Table 1 demonstrates several other factors (e.g., prior COVID-19 diagnosis, living with children, etc.) that significantly influenced each respondent’s vaccination status. However, possessing multiple medical comorbidities (e.g., Hypertension, Diabetes, Thyroid disorders, Cardiac or Pulmonary comorbidities, etc.) was not a significant factor influencing vaccination status.
Table 2 shows results of our adjusted multivariate logistic regression estimates for factors hypothesized to be associated with COVID-19 vaccination status. For example, Males were 1.8 times more likely (adj. OR = 1.8; 95% CI: 1.1, 2.7; p = 0.01) to be vaccinated after controlling for the other variables in the table. Similarly, African Americans were 60% less likely (p < 0.01) to have been vaccinated at time of survey than Whites. The survey was administered over a period of three weeks in February 2021.
Table 2. Characteristics Independently Influencing COVID-19 Vaccination Status.

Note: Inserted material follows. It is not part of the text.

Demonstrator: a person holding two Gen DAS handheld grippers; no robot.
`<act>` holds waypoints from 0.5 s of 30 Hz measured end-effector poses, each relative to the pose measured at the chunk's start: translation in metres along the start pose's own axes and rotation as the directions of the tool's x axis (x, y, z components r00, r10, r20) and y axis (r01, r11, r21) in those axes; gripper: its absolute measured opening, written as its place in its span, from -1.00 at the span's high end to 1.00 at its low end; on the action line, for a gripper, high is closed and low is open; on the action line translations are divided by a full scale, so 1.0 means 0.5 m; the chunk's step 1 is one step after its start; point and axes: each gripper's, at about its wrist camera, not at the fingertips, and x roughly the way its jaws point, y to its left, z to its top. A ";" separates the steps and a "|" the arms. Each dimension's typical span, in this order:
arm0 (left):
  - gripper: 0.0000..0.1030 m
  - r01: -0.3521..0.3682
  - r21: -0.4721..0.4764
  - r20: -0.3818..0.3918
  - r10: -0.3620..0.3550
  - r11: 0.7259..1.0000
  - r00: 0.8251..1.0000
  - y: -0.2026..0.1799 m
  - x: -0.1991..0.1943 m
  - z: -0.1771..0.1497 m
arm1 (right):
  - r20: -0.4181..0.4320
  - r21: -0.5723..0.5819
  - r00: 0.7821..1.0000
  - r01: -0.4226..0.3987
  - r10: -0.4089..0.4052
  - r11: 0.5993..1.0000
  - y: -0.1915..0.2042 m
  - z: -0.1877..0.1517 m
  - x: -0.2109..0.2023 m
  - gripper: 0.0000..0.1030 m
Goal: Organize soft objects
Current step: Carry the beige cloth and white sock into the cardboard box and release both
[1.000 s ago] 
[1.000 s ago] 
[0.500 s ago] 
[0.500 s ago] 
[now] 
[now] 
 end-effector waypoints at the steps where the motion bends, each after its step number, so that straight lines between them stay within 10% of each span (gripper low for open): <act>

| Factor | Odds Ratio (95% CI) | p-value |
|---|---|---|
|
Age Group 18-35 36-50 51-65 >65 |
Reference 1.3 (0.9, 1.9) 2.4 (1.6, 3.8) 2.0 (0.6, 6.2) |
0.20 < 0.01 0.23 |
| Gender Affiliation (Male) | 1.8 (1.1, 2.7) | 0.01 |
|
Race/Ethnicity Affiliation White African-American Other More than one race/ethnic group |
Reference 0.4 (0.3, 0.7) 1.2 (0.5, 2.7) 0.7 (0.3, 1.7) |
< 0.01 0.74 0.39 |
|
Completed Education Graduate Degree Bachelor’s Degree Some College High School or less |
Reference 0.4 (0.3, 0.7) 0.3 (0.2, 0.6) 0.3 (0.1, 1.0) |
0.01 < 0.01 0.05 |
|
Household composition Significant Other and children Parents/Parents and children Children only Living alone Living with 2 or more people |
Reference 4.8 (1.4, 16.8) 0.8 (0.5, 1.3) 1.9 (1.1, 3.5) 1.1 (0.7, 1.8) |
0.01 0.46 0.03 0.77 |
|
Prior COVID-19 Diagnosis? Yes |
0.5 (0.3, 0.8) |
< 0.01 |
|
Perceived Level of COVID-19 Concern No concern Low Medium High |
Reference 2.9 (1.8, 4.5) 4.1 (2.5, 6.6) 6.2 (3.5, 11.1) |
< 0.01 < 0.01 < 0.01 |
|
Primary Source of Vaccine Information Academic/Scientific Articles Health Care Workers Employer Family/Friends Mainstream/Social Media Other |
Reference 1.1 (0.7, 1.7) 1.5 (0.9, 2.4) 3.3 (0.4, 28.0) 0.9 (0.6, 1.5) 0.3 (0.1, 0.6) |
0.67 0.13 0.27 0.77 < 0.01 |
*multivariate logistic regression analysis.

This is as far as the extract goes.